After weeks of silence, Frederick police announced the arrests of two men in connection with a shooting that left two students injured last month outside Frederick High School.
Brandon Earl Tyler, 21, and Chandler Tristan Davenport, 19, both of Frederick, were tied to the Feb. 4 shooting that took place during a junior varsity basketball game between Frederick and Gov. Thomas Johnson high schools, acting Police Chief Patrick Grossman said at a press conference held by police Wednesday morning to announce the arrests.
Tyler was held without bail while Davenport was ordered held on $2 million bail in a hearing Wednesday afternoon before Frederick County Circuit Judge Julie Stevenson Solt.
Police reiterated their initial belief that the two students wounded in the shooting were targeted by their attackers. Davenport lured the students outside where Tyler was waiting to shoot them, said Lt. Clark Pennington, a Frederick Police Department spokesman.

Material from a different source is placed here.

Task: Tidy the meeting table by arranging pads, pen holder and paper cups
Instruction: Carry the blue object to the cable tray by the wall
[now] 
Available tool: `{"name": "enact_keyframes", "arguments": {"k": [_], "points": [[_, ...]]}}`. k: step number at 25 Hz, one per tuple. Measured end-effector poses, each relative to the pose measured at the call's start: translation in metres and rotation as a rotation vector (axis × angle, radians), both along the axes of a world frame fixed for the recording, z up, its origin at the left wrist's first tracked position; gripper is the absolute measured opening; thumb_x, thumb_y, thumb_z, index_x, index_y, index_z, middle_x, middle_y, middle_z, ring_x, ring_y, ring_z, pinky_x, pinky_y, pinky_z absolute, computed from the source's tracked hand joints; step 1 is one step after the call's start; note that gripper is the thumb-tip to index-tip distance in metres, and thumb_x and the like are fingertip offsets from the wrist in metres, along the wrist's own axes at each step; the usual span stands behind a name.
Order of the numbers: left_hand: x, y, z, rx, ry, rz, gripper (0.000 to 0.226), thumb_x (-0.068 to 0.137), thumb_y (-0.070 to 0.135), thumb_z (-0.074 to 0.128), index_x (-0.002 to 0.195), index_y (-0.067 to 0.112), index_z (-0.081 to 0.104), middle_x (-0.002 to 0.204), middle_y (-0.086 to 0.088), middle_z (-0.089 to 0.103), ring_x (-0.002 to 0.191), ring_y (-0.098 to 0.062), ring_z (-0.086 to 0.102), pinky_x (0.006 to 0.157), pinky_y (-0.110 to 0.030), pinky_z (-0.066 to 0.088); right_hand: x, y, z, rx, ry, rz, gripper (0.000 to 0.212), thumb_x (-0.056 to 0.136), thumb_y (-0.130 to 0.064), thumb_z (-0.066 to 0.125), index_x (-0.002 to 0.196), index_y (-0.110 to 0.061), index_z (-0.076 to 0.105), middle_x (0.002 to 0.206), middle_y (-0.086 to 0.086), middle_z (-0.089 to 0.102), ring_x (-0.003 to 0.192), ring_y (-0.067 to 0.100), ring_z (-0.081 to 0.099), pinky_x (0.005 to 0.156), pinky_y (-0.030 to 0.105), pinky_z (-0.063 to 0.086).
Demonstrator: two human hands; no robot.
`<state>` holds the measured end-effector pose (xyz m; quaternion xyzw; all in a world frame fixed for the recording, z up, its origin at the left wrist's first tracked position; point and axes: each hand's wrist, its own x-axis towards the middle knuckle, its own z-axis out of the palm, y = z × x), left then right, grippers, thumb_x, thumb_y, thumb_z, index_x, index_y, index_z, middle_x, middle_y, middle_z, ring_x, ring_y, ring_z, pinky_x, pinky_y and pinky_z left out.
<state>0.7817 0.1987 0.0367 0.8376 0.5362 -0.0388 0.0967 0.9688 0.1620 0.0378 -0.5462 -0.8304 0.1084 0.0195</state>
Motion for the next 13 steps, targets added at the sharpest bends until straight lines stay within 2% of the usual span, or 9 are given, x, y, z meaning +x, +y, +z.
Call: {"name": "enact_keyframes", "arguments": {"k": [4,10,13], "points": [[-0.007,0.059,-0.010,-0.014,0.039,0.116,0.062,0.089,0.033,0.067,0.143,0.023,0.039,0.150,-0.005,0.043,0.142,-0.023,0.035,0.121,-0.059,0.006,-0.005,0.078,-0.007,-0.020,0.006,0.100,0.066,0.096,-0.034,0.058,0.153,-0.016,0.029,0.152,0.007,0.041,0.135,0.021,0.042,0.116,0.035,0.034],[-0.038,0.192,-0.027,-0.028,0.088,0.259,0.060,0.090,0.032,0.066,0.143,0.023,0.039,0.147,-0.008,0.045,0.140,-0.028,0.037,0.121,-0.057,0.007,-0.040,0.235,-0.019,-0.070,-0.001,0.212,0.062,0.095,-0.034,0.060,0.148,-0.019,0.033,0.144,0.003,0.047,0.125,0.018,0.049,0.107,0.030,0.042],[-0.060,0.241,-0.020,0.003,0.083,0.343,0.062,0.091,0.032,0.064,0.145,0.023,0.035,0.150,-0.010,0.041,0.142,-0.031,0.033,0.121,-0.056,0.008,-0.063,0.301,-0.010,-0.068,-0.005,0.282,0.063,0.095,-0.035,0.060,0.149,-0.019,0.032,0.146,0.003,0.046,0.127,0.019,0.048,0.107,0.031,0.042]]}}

On Friday, both men were charged via a sealed grand jury indictment with four counts of first-degree assault, one count of conspiracy to commit first-degree assault, four counts of use of a handgun in the commission of a felony and four counts of reckless endangerment.
The men were taken into custody Tuesday.
The charges are related to the students who were struck and a school employee and another bystander who were in the direct line of fire and had to hide to avoid being struck, according to police.

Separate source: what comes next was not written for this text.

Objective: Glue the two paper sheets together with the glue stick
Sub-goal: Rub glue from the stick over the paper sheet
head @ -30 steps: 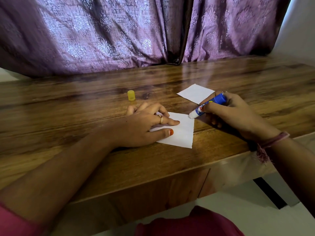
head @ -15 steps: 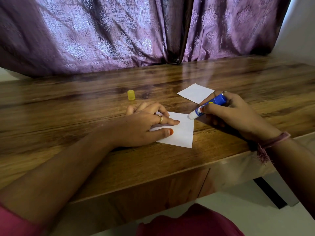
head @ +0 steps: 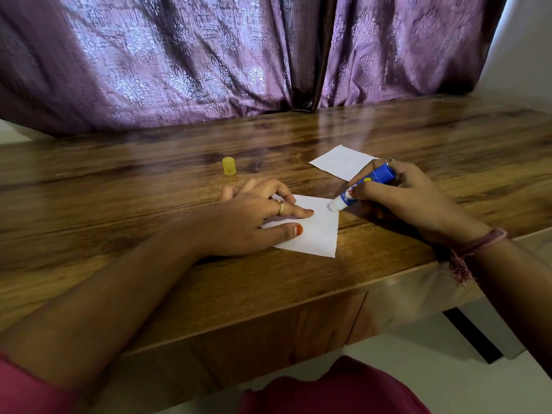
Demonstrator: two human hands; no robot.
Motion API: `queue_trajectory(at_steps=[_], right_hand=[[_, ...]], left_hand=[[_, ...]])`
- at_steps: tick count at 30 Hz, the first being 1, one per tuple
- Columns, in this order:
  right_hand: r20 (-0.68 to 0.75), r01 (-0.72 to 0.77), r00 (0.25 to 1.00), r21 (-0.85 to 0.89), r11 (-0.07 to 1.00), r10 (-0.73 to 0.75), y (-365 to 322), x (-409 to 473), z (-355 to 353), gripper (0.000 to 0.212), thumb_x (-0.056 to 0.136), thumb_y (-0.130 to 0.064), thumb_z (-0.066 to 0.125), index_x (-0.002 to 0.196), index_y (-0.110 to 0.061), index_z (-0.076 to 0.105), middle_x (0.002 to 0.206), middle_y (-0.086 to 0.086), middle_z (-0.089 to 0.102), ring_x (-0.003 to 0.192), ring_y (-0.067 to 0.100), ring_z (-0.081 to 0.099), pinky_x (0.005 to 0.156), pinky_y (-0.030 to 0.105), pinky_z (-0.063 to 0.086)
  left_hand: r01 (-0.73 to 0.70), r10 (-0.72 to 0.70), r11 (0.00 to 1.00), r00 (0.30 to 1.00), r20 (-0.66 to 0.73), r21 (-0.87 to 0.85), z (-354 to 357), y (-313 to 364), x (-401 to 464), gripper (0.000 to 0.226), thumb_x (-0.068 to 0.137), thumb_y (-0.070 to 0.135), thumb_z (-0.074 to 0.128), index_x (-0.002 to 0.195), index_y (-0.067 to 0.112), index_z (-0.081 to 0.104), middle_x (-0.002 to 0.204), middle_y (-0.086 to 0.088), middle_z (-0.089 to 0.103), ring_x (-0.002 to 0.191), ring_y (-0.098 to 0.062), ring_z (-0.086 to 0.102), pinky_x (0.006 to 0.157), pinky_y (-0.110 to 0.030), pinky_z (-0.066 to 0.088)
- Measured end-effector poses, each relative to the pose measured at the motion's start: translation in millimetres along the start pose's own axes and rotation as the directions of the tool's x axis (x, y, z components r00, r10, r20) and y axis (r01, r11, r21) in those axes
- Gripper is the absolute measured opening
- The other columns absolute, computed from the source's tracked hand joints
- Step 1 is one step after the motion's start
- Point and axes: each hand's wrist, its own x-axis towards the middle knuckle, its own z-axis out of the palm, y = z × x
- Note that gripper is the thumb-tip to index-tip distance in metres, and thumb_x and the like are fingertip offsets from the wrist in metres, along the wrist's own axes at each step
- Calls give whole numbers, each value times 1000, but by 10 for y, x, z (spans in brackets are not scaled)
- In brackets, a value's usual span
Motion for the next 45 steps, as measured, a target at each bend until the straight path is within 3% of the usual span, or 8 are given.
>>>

The shooting was reported just outside the Frederick High School gymnasium at 8:11 p.m. Feb. 4, according to police reports. Police confirmed two students were wounded, but no names were released and the department remained tight-lipped regarding updates over the following weeks.
The first of the two injured students was released from the hospital within days of the shooting and Frederick High students returned to classes Feb. 6, wearing school colors and touting #FHSStrong on Twitter and social media accounts to show their support.

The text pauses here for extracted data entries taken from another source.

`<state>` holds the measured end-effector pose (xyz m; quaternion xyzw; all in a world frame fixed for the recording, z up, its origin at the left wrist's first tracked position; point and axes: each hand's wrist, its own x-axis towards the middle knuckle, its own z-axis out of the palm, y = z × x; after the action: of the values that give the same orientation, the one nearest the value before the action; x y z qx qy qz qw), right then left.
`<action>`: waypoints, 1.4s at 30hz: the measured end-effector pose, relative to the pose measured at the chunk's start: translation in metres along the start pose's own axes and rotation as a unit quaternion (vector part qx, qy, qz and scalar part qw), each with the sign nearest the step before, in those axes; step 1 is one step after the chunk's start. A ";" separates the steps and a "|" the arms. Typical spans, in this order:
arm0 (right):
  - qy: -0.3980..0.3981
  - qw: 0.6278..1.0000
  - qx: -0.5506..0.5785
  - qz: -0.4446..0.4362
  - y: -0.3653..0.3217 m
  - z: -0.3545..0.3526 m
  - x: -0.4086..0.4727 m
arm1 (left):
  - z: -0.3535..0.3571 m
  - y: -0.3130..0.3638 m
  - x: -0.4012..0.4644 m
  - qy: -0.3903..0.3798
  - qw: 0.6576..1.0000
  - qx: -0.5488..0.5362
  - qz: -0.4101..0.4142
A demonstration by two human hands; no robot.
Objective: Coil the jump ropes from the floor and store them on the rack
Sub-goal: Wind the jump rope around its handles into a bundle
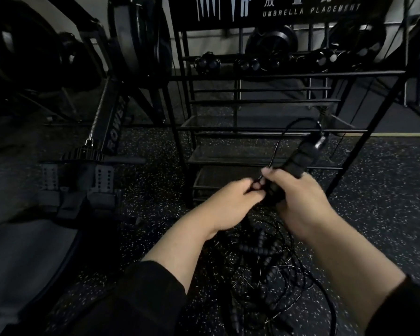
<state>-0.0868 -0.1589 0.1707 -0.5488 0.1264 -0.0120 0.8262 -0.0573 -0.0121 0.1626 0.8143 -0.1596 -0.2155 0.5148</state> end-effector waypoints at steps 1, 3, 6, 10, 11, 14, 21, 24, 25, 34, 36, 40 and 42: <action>-0.006 0.999 0.042 0.009 -0.004 -0.001 0.003 | 0.002 -0.005 0.003 -0.011 1.000 0.008 -0.022; 0.006 0.993 0.122 0.006 -0.013 -0.007 0.010 | 0.000 -0.015 0.010 -0.034 0.997 0.061 -0.043; 0.055 0.985 0.166 -0.002 -0.028 -0.021 0.021 | -0.013 -0.023 0.019 -0.053 0.982 0.164 -0.072; 0.074 0.995 0.047 0.043 -0.026 -0.031 0.035 | -0.023 -0.018 0.032 0.126 0.985 0.119 -0.026; 0.069 0.996 0.004 0.064 -0.021 -0.029 0.036 | -0.024 -0.015 0.036 0.179 0.979 0.093 0.001; 0.004 0.986 -0.120 0.112 -0.001 -0.020 0.032 | -0.024 0.002 0.042 0.260 0.964 -0.017 0.062; -0.128 0.962 -0.220 0.097 0.029 -0.005 0.031 | -0.024 0.031 0.041 0.240 0.936 -0.228 0.120; -0.064 0.967 -0.246 0.034 0.023 -0.008 0.033 | -0.027 0.030 0.041 0.200 0.945 -0.234 0.106; -0.034 0.971 -0.237 0.020 0.019 -0.009 0.034 | -0.028 0.028 0.041 0.188 0.954 -0.218 0.087; 0.017 1.000 -0.005 0.002 -0.011 -0.015 0.039 | -0.019 -0.017 0.038 -0.065 0.966 0.243 -0.055; 0.010 0.999 0.030 0.006 -0.017 -0.015 0.038 | -0.012 -0.025 0.036 -0.106 0.948 0.291 -0.071; 0.022 0.998 0.061 -0.015 -0.027 -0.021 0.036 | -0.011 -0.037 0.041 -0.095 0.951 0.281 -0.089; 0.032 0.996 0.076 -0.032 -0.031 -0.027 0.037 | -0.022 -0.031 0.042 -0.028 0.967 0.238 -0.082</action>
<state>-0.0534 -0.2015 0.1819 -0.4877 0.1339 -0.0658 0.8602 -0.0092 -0.0022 0.1350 0.9174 -0.1533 -0.2354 0.2818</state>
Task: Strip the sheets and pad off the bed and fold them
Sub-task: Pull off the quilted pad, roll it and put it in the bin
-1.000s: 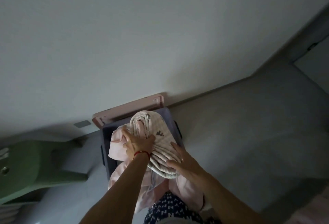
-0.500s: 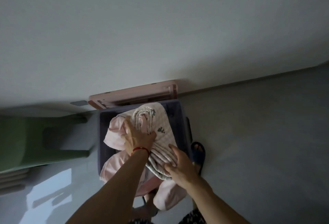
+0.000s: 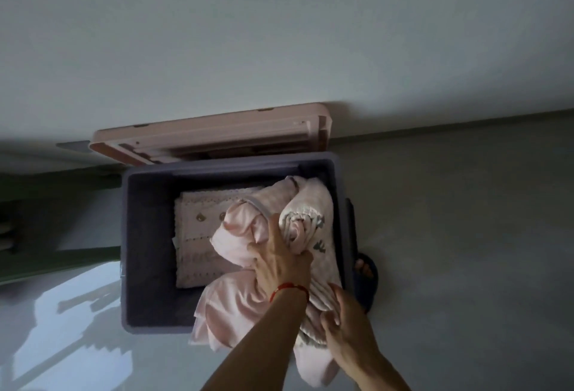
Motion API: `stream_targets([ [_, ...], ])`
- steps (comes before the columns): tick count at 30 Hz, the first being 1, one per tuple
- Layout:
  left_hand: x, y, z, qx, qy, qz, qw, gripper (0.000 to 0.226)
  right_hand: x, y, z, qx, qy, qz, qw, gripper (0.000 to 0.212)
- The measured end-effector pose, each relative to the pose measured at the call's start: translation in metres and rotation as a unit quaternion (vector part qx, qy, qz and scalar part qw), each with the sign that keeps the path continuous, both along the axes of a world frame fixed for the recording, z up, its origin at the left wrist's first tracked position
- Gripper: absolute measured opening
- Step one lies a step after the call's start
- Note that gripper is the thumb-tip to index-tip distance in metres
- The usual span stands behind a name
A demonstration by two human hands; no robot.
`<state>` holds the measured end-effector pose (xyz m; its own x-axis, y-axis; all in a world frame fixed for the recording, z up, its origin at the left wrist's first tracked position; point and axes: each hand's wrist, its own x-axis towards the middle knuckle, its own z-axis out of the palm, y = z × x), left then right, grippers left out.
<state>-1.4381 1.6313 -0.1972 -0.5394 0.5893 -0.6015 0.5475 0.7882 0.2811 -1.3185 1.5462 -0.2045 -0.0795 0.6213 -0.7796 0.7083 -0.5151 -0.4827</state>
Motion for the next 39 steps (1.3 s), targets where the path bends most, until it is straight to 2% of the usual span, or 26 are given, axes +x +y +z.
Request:
stream_targets([
  [1,0.003,0.006,-0.008,-0.007,-0.008,-0.002,1.000,0.079,0.001,-0.007,-0.014,-0.029,-0.004,-0.021,0.999,0.039],
  [3,0.009,0.024,-0.022,-0.017,-0.010,-0.003,1.000,0.082,-0.001,-0.002,-0.025,-0.001,-0.039,0.006,0.999,0.044],
  [6,0.020,0.041,-0.057,-0.079,0.002,-0.015,0.997,0.080,-0.008,0.023,-0.037,0.032,-0.188,0.125,0.974,0.062],
  [8,0.022,0.046,-0.076,-0.107,-0.006,-0.026,0.994,0.083,-0.009,0.043,-0.042,0.085,-0.154,0.136,0.975,0.063],
  [11,0.010,0.041,-0.106,-0.096,-0.087,-0.054,0.990,0.105,-0.010,0.063,-0.066,0.097,-0.063,0.099,0.988,0.054],
  [12,0.000,0.039,-0.105,-0.079,-0.117,-0.037,0.989,0.104,-0.012,0.071,-0.068,0.105,-0.060,0.083,0.989,0.059],
  [15,-0.038,0.029,-0.119,-0.018,-0.204,0.162,0.965,0.082,-0.029,0.085,-0.071,0.170,-0.099,0.122,0.973,0.074],
  [16,-0.048,0.029,-0.124,-0.014,-0.223,0.227,0.948,0.084,-0.035,0.091,-0.074,0.185,-0.116,0.152,0.964,0.076],
  [18,-0.067,0.029,-0.136,-0.025,-0.240,0.277,0.930,0.097,-0.044,0.100,-0.088,0.189,-0.135,0.198,0.952,0.084],
  [20,-0.077,0.038,-0.146,-0.075,-0.233,0.215,0.945,0.114,-0.046,0.110,-0.102,0.175,-0.159,0.259,0.937,0.091],
  [22,-0.075,0.047,-0.152,-0.146,-0.182,0.081,0.969,0.121,-0.040,0.118,-0.112,0.158,-0.171,0.295,0.927,0.096],
  [25,-0.069,0.055,-0.147,-0.199,-0.034,-0.076,0.976,0.109,-0.035,0.128,-0.113,0.141,-0.174,0.298,0.928,0.092],
  [27,-0.077,0.050,-0.153,-0.176,-0.010,-0.120,0.977,0.094,-0.040,0.133,-0.114,0.125,-0.166,0.287,0.935,0.084],
  [29,-0.094,0.041,-0.160,-0.166,-0.079,-0.140,0.973,0.095,-0.048,0.139,-0.112,0.126,-0.168,0.284,0.935,0.078],
  [32,-0.117,0.021,-0.145,-0.154,-0.156,-0.125,0.968,0.119,-0.049,0.133,-0.109,0.128,-0.175,0.283,0.934,0.090],
  [35,-0.126,-0.013,-0.129,-0.118,-0.177,-0.077,0.974,0.125,-0.039,0.109,-0.096,0.227,-0.174,0.265,0.921,0.104],
  [37,-0.121,-0.036,-0.119,-0.113,-0.201,-0.077,0.970,0.127,-0.031,0.076,-0.089,0.255,-0.125,0.273,0.919,0.105],
  [39,-0.103,-0.053,-0.113,-0.121,-0.225,-0.055,0.965,0.126,-0.025,0.043,-0.086,0.239,-0.075,0.282,0.926,0.109],
])
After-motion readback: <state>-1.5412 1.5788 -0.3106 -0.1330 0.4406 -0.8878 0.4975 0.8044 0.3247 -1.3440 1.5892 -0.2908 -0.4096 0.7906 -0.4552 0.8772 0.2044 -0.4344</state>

The second student was released a few days after the first, according to representatives from Johns Hopkins Hospital.
More than 200 people were interviewed by police at the scene of the shooting, and countless tips called in during the ensuing weeks were investigated by detectives, police said.
Although Pennington declined to comment on the cooperation police received from the students or specific details regarding their relationship to their attackers, prosecutor Lindell K. Angel said the shootings were gang-related during Tyler’s and Davenport’s bail review hearings.
“There is a real concern for public safety” and possible continuing violence in the community if Tyler and Davenport are released, Angel said.
She said police recovered seven .380-caliber shell casings in the area of the shooting.
“It’s astonishing that there were no other persons hurt,” she said.
Probation agent Jeremy Beck called Davenport “a verified gang member” who was on a heightened form of probation called the Violence Prevention Initiative for a prior second-degree assault case in which he fractured someone’s jaw with a beer bottle.
Beck also said that Davenport told the probation office last week that he planned to fly to Texas, but his request to travel was denied.
“He had a plane ticket to Dallas, Texas. Our office believes that he was planning on leaving and not coming back,” Beck said.
Assistant Public Defender Sean Mukherjee represented both men at the bail review hearings. He asked that they be released, noting that he had seen no physical evidence connecting either of them to the crime.
Mukherjee said that his client was not hiding plans to travel and the probation office knew about the plane ticket only because of Davenport’s honesty.
Tyler has no prior adult cases in the court system, but had one juvenile commitment for a second-degree assault case, Angel said.
Several public officials, including Frederick Mayor Randy McClement, attended Wednesday’s police press conference and addressed the topic of gangs after the charges were announced.
“We know that there are gangs out there. We have expertise in the field in our police department that on a daily basis monitor and watch gangs. We have not been shy about it,” McClement said. “We just are fairly fortunate so far, I think, in that the gangs here haven’t gotten to this level yet.”
County Executive Jan Gardner also applauded the police department’s efforts to crack down on gangs and crime in general. Gardner called out the work of school resource officers to keep tabs on students and larger societal issues in the school system.
“Certainly the issues that exist in our society do creep in to our schools and we have to address them in society, but I think our police sent a very strong message. If you’re involved in criminal activity, it’s their intent to arrest and prosecute,” Gardner said.
Pennington did not comment directly on whether any other people were believed to be involved in the shooting, saying only that the investigation remained open as of Wednesday. Anyone with further information is asked to contact police at 301-600-8477.